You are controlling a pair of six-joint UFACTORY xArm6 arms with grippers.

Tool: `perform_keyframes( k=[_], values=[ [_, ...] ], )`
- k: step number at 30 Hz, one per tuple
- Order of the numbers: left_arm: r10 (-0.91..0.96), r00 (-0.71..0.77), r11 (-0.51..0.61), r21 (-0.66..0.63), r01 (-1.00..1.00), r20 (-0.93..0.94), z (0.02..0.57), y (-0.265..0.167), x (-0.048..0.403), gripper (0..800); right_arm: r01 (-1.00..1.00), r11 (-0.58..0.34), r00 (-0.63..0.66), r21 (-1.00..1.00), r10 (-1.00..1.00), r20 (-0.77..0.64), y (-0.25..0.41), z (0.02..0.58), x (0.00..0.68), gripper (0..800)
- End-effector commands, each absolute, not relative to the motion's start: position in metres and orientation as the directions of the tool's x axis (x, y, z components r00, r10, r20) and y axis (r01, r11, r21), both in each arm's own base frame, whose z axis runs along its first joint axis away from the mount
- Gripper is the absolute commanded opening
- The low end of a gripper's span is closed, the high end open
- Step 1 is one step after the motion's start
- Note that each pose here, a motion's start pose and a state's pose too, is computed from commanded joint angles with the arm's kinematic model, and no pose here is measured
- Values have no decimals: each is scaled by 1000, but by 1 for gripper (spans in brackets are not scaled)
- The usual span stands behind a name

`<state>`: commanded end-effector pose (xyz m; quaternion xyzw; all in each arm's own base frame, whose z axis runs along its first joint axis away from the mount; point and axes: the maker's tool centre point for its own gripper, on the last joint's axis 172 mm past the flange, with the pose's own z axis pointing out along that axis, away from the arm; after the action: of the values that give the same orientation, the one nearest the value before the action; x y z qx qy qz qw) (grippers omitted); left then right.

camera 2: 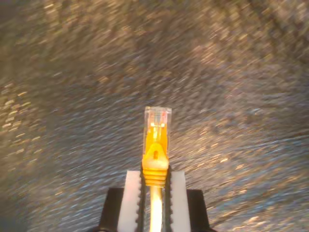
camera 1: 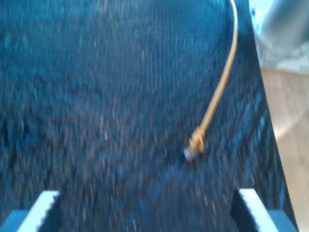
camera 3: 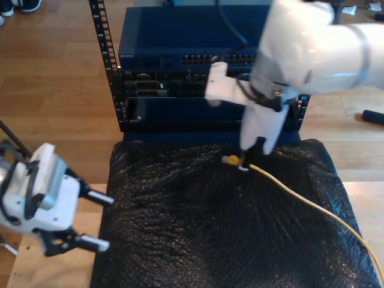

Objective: Grab the cable and plug it in

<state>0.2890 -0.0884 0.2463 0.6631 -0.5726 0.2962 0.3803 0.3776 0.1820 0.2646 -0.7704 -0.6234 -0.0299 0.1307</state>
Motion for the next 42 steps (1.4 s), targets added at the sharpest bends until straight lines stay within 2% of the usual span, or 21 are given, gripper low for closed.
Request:
perform_keyframes(
  k=[11,15,21,34,38,42],
  values=[
    [-506,117,37,157,-987,855,268,-141,315,800,969,-216,241,-116,929,280,161,302,355,3],
    [-491,150,43,196,-980,858,280,-159,327,800,969,-222,246,-112,920,304,162,312,351,3],
    [-401,121,47,152,-987,908,315,-189,347,800,968,-220,248,-122,908,336,169,321,346,3],
    [-364,107,107,156,-982,925,328,-218,357,800,967,-211,248,-139,897,366,182,324,343,3],
    [-362,90,153,155,-976,928,330,-236,346,797,966,-210,251,-150,898,360,182,319,340,3],
    [-364,81,176,154,-972,928,330,-244,341,757,966,-209,251,-153,898,360,183,319,339,3]
  ],
)
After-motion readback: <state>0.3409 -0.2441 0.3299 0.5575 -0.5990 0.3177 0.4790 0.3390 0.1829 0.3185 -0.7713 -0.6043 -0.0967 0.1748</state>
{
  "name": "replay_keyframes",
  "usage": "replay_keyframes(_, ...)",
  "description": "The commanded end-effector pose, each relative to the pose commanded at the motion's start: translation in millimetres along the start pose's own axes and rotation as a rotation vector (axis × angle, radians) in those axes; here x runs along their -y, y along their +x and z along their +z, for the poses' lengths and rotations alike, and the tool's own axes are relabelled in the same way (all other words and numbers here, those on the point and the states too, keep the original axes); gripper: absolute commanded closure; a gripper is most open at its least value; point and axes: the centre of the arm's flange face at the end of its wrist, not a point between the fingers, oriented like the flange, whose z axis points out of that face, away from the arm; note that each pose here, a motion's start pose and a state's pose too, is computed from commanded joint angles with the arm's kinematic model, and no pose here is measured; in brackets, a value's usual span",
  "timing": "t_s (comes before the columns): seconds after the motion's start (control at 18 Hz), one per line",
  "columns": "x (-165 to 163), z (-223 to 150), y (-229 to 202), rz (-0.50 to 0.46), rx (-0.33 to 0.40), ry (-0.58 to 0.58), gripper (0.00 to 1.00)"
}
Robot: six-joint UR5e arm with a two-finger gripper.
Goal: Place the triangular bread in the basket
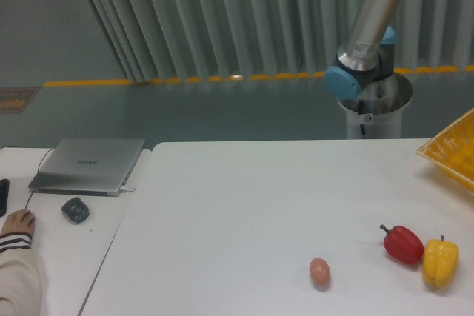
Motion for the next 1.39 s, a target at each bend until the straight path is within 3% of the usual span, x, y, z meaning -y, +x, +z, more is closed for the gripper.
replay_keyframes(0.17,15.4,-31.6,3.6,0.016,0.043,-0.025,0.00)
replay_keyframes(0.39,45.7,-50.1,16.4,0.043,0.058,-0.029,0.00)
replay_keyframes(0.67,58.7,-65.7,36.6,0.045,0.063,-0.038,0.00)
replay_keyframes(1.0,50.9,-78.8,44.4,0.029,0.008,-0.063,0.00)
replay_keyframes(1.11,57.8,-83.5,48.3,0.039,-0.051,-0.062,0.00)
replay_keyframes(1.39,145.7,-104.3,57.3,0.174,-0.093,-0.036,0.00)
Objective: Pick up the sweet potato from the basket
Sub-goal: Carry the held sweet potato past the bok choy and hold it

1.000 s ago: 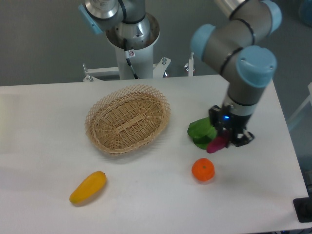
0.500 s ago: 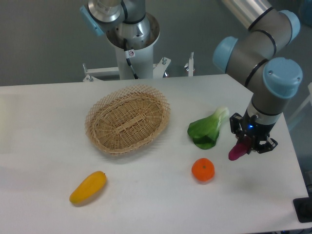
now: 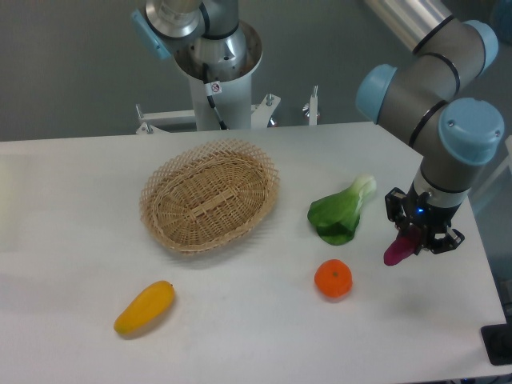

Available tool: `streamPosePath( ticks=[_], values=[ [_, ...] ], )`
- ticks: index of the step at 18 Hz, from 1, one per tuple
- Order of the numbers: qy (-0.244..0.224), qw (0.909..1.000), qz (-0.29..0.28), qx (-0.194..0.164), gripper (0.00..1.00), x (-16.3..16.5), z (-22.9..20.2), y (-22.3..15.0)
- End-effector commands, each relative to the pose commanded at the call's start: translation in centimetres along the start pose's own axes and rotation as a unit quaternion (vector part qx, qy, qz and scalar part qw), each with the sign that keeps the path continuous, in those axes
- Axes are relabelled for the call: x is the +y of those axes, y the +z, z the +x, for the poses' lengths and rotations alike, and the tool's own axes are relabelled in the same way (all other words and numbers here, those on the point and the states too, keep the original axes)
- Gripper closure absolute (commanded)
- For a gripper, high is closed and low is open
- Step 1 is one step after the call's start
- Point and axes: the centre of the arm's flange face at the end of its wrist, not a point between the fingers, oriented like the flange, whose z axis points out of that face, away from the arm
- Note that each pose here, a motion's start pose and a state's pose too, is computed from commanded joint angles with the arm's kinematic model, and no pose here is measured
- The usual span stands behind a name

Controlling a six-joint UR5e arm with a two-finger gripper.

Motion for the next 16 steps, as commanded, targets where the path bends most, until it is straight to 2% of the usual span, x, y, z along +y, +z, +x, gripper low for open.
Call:
streamPosePath(
  ticks=[16],
  values=[
    [-0.003, 1.0, 0.0, 0.001, 0.74, 0.43, -0.24, 0.44]
  ],
)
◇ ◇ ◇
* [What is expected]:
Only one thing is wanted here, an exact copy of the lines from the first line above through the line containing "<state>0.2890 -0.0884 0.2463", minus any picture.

* [Solution to the exercise]:
You are controlling a pair of six-joint UFACTORY xArm6 arms with grippers.

Tool: `perform_keyframes( k=[_], values=[ [_, ...] ], )`
- k: step number at 30 Hz, one per tuple
- Order of the numbers: left_arm: r10 (-0.91..0.96), r00 (-0.71..0.77), r11 (-0.51..0.61), r21 (-0.66..0.63), r01 (-1.00..1.00), r20 (-0.93..0.94), z (0.02..0.57), y (-0.265..0.167), x (-0.048..0.403), gripper (0..800); right_arm: r01 (-1.00..1.00), r11 (-0.58..0.34), r00 (-0.63..0.66), r21 (-1.00..1.00), r10 (-1.00..1.00), r20 (-0.77..0.64), y (-0.25..0.41), z (0.02..0.58), x (0.00..0.68), gripper (0..800)
- End-effector commands, each absolute, not relative to the motion's start: position in metres and orientation as the directions of the tool's x axis (x, y, z components r00, r10, r20) and y axis (r01, r11, r21), both in each arm's own base frame, whose z axis runs along its first joint axis away from the mount
- Gripper is the absolute commanded opening
- The low end of a gripper's span is closed, the high end open
- Step 1 is one step after the motion's start
- Note that each pose here, a motion's start pose and a state's pose too, is computed from commanded joint angles with the arm's kinematic model, and no pose here is measured
- Values have no decimals: each is scaled by 1000, but by 1 for gripper (spans in brackets are not scaled)
- The usual span stands behind a name

`<state>`: commanded end-effector pose (xyz m; quaternion xyzw; all in each arm's own base frame, whose z axis runs along its first joint axis away from the mount; point and axes: the maker's tool centre point for its own gripper, on the last joint's axis 172 mm past the flange, with the pose's own z axis pointing out along that axis, away from the arm; after the action: of the values that give the same orientation, the one nearest the value before the action; x y z qx qy qz qw) (grippers omitted); left then right.

camera 2: 
camera 1: 
camera 3: 

Objective: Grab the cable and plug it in

<state>0.2890 -0.0884 0.2463 0.6631 -0.5726 0.2962 0.3803 0.3776 0.1820 0.2646 -0.7704 -0.6234 -0.0299 0.1307</state>

The answer requires no further additions.